Jervey ex rel. Estate of Tanton v. Minnesota Mutual Life Insurance

207 S.E.2d 90 | S.C. | 1974

Per Curiam:

This appeal from an order sustaining a demurrer to the answer involves the construction of a statutory incontestable clause in a policy of group life insurance, in the light of the provisions of Code Sections 37-161, 37-162, 37-307, and 37-307(2).

*656Section 37-307 directs that the following incontestable clause shall be inserted in every group- life insurance policy issued in this State:

“A provision that the validity of the policy shall not be contested, except for nonpayment of premiums, after it has been in force for two years from its date of issue and that no statement made by any person insured under the policy relating to his insurability shall be used in contesting the validity of the insurance with respect to which such statement was made after such insurance has been in force prior to the contest for a period of two years during such person’s lifetime nor unless it is contained in a written instrument signed by him.” (Emphasis added).

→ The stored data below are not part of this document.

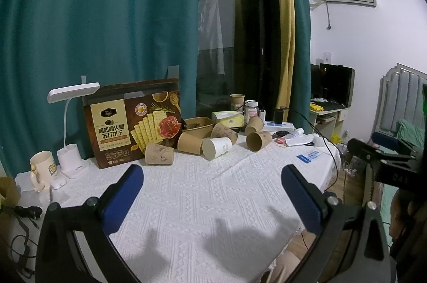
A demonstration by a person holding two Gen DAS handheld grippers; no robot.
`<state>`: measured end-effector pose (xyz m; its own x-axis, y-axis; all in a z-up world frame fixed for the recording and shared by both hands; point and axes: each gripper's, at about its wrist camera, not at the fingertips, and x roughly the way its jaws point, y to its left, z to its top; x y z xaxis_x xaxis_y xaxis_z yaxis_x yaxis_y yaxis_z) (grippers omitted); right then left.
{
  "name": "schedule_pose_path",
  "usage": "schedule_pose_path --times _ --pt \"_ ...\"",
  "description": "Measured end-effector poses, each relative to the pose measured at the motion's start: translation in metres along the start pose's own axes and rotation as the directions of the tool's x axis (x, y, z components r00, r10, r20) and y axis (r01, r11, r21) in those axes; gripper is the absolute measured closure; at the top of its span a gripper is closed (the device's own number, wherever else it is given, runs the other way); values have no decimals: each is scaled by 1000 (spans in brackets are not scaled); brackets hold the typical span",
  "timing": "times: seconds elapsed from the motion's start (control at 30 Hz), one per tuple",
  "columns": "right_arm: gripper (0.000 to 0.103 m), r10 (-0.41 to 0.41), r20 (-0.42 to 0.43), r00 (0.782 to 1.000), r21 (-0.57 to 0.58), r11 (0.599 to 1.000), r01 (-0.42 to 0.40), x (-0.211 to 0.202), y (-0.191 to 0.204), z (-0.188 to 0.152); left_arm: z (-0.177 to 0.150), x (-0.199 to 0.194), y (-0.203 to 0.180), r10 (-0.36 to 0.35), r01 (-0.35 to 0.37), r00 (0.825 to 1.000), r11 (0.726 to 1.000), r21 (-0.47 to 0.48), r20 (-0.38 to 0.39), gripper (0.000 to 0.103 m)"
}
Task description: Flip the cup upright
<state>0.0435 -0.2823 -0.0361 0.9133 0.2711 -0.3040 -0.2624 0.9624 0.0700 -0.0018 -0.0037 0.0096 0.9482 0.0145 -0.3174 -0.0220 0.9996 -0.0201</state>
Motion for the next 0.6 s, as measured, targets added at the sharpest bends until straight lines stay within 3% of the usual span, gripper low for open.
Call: schedule_pose_path --times 0.6 --pt "5 2 2 1000 1 1000 -2 0 -1 0 -1 -3 0 0 0 1000 1000 -2 3 0"
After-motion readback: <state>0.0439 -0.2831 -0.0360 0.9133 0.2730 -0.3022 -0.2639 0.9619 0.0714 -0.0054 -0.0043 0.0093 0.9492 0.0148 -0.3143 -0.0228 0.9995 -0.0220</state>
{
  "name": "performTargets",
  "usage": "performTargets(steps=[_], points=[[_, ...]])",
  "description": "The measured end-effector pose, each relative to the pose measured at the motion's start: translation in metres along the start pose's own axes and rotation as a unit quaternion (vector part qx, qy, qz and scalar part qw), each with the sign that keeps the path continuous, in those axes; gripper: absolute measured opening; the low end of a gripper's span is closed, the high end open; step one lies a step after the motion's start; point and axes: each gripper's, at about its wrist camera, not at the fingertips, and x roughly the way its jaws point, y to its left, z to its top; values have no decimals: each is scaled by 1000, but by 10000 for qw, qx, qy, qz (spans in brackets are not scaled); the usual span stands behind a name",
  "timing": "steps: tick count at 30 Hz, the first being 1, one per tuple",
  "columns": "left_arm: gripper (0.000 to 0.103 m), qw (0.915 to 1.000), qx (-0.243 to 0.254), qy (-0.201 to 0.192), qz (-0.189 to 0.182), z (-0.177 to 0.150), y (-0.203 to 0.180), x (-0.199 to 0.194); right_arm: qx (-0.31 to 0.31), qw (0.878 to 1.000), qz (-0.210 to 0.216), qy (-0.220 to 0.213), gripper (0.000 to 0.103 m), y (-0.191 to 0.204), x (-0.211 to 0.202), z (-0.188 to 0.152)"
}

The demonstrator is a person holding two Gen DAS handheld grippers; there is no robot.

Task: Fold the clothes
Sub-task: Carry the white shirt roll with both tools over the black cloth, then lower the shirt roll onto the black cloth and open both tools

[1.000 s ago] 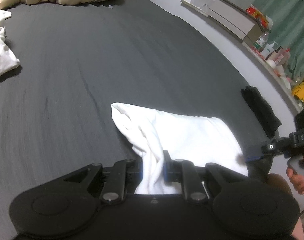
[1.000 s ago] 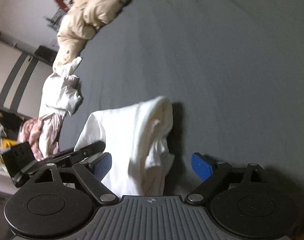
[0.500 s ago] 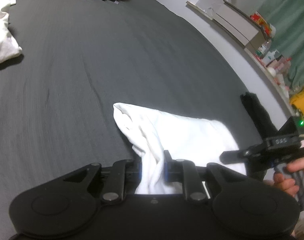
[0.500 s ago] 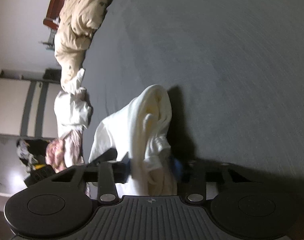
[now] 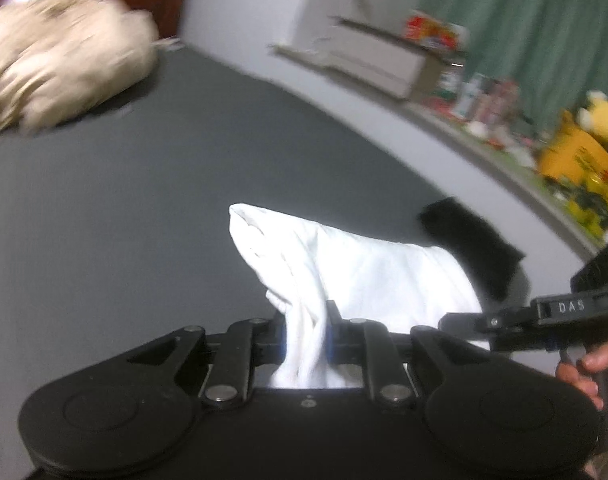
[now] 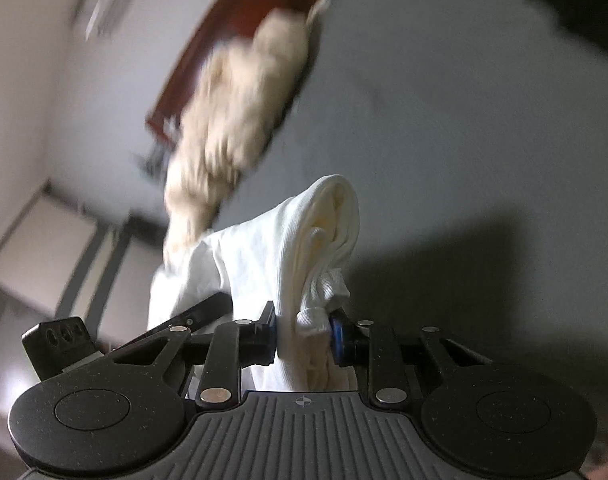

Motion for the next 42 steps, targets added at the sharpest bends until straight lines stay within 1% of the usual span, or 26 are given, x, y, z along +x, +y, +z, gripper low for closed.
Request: performTargets(steps=[3, 6, 9, 12, 14, 17, 20, 22, 25, 27, 29, 31, 32, 35, 37, 38, 40, 42], points=[[16, 9977, 591, 1, -328, 37, -46, 37, 86, 9966, -178, -798, 26, -10, -47, 9], [16, 9922, 1061, 41, -655, 65, -96, 78, 124, 9876, -437, -1503, 26, -22, -88, 19], [16, 9862, 1338, 123, -968, 89, -140, 125, 197, 9730, -774, -2167, 26, -37, -120, 29], [16, 9791, 1644, 275, -1168, 112, -181, 176, 424, 9554, -1075, -2718, 26, -59, -139, 40], [16, 9738, 1849, 429, -1253, 122, -206, 212, 620, 9442, -1229, -2992, 26, -74, -143, 45], [16, 9635, 2193, 693, -1368, 129, -239, 263, 835, 9315, -1432, -3238, 26, -93, -141, 51], [16, 9563, 2354, 816, -1528, 130, -257, 294, 971, 9212, -1613, -3406, 26, -111, -137, 53], [17, 9509, 2522, 921, -1540, 128, -264, 311, 1167, 9145, -1625, -3516, 26, -128, -141, 56], [17, 9502, 2501, 1177, -1440, 126, -261, 331, 1482, 9109, -1574, -3515, 26, -153, -141, 57], [17, 9536, 2295, 1282, -1464, 125, -250, 338, 1605, 9102, -1514, -3505, 26, -164, -139, 56], [24, 9571, 2056, 1341, -1538, 126, -239, 342, 1660, 9098, -1460, -3511, 26, -172, -141, 56], [36, 9603, 1819, 1427, -1563, 128, -230, 348, 1741, 9090, -1387, -3524, 26, -175, -142, 54], [38, 9611, 1756, 1453, -1558, 128, -227, 351, 1768, 9079, -1397, -3535, 26, -176, -143, 54], [50, 9598, 1928, 1350, -1532, 128, -228, 354, 1866, 9022, -1438, -3612, 26, -176, -143, 47], [59, 9650, 1917, 1178, -1349, 132, -229, 350, 1867, 8995, -1524, -3644, 26, -173, -144, 41], [59, 9684, 1829, 1092, -1297, 136, -227, 346, 1827, 8997, -1567, -3642, 26, -171, -145, 41], [59, 9723, 1668, 926, -1350, 141, -221, 335, 1747, 8999, -1653, -3637, 27, -167, -146, 39], [59, 9736, 1633, 693, -1439, 144, -215, 317, 1666, 9000, -1739, -3632, 27, -163, -147, 37]])
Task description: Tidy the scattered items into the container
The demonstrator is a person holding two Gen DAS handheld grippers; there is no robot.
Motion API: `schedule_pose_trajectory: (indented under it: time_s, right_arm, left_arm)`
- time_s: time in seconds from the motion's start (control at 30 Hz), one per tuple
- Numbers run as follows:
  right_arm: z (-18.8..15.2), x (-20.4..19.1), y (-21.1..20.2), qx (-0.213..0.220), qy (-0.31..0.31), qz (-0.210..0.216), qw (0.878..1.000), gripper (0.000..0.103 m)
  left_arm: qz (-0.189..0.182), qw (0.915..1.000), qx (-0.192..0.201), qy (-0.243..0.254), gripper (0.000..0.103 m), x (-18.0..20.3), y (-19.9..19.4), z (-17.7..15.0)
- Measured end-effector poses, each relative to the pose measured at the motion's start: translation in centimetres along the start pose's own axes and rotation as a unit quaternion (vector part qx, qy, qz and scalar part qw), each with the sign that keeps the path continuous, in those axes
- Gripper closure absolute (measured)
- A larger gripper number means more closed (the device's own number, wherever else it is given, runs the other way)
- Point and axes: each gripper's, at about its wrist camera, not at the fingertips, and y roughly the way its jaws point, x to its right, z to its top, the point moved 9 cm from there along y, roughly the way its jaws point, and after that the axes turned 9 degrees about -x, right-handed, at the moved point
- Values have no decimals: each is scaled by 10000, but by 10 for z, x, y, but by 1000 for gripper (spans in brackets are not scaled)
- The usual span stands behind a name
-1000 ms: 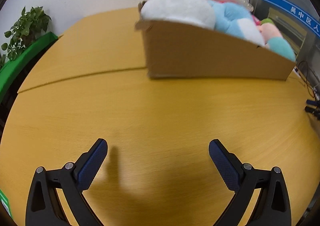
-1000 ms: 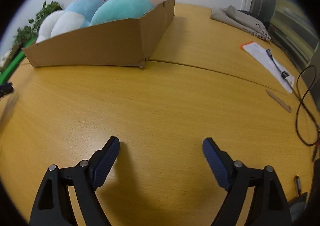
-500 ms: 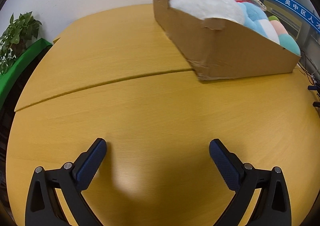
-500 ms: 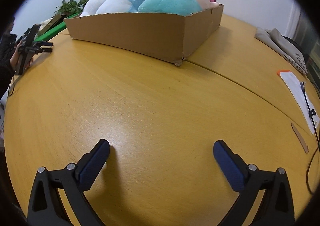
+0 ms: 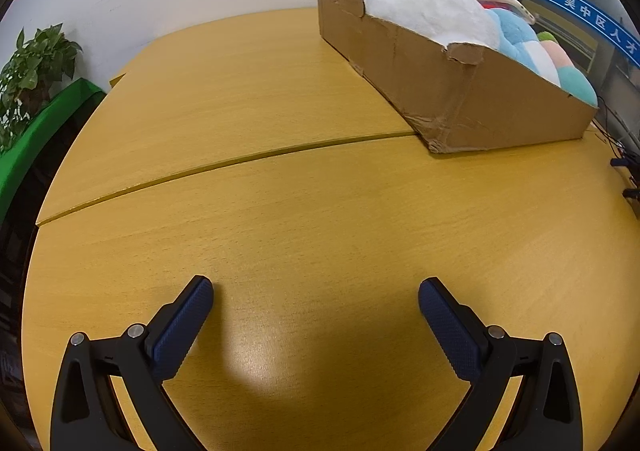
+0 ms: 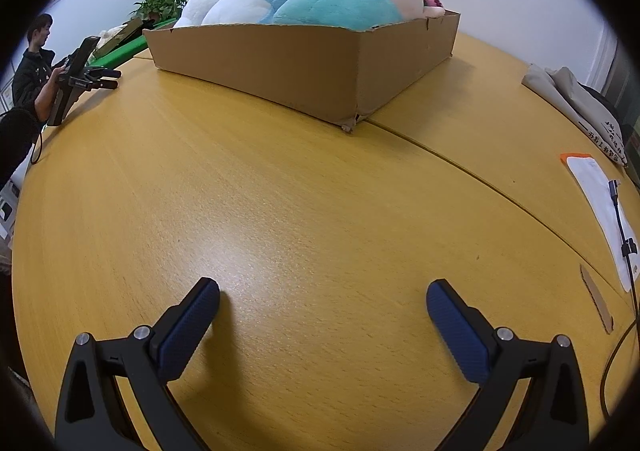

The first clause of the quoted section provides that the validity of a policy of group life insurance shall not be contested for any reason after two years from the date of issue, except for nonpayment of premiums, which would include statements as to insurability. The second clause provides that the validity of such policies shall not be contested because of statements of the insured relating to insurability after the policy has been in force for two years during the insured’s lifetime.

The policy or certificate of insurance involved is not a part of the record and the particular form of the incontestable clause contained therein is, therefore, not before us. If the clause follows the language of Section 37-307(2), questions may arise as to whether the two contestable time periods contained in the statute present an ambiguity and, if so, the proper construction to be placed upon the statutory clause, including the proper rules to be applied in resolving such ambiguity.

The resolution of the foregoing questions could conceivably affect the decision of others presented in this appeal. We have, therefore, concluded that an orderly and final disposition of all issues in the case can best be accomplished upon a trial of the case on the merits, with the policy in *657question before the court. Springfield v. Williams Plumbing Supply Co., 249 S. C. 130, 153 S. E. (2d) 184.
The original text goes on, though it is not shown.